__Required work__.
Give again, word for word, every line below from the one that has "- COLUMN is" through the one that has "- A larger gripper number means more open", both included, and no others.

__Data shown__.
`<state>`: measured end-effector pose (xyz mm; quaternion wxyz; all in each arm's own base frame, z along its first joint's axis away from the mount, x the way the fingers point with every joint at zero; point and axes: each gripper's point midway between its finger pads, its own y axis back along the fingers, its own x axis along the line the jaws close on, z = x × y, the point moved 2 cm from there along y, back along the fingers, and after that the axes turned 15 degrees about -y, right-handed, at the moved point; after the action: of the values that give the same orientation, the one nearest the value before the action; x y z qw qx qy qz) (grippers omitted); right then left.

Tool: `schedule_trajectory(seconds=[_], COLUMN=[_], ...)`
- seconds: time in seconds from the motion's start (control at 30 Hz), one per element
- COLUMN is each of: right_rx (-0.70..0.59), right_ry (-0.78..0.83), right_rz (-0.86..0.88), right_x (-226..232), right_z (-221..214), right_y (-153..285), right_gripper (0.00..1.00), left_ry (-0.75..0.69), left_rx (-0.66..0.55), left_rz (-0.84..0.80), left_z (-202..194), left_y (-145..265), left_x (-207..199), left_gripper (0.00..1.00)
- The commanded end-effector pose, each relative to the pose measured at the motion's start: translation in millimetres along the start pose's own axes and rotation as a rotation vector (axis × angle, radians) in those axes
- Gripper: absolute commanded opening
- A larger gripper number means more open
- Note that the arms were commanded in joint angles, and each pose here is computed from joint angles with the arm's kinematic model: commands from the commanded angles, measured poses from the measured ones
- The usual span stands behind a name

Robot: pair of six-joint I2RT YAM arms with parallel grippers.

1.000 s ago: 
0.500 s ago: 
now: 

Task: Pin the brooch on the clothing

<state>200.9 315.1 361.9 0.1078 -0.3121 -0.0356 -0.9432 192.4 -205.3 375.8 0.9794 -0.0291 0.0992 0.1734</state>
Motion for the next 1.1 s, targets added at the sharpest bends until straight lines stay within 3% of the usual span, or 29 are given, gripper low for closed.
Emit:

__Solution__.
- COLUMN is each of: right_rx (-0.70..0.59), right_ry (-0.78..0.83), right_rz (-0.86..0.88), right_x (-226..232), right_z (-221..214), right_y (-153..285), right_gripper (0.00..1.00), left_ry (-0.75..0.69), left_rx (-0.66..0.55), left_rz (-0.84..0.80), left_z (-202..194), left_y (-145..265), left_x (-207..199), left_gripper (0.00..1.00)
- The commanded end-effector pose, each relative to the pose measured at the motion's start: translation in millimetres along the start pose's own axes and rotation as a rotation vector (axis × angle, radians) in those axes
- Gripper: absolute commanded opening
- A larger gripper number means more open

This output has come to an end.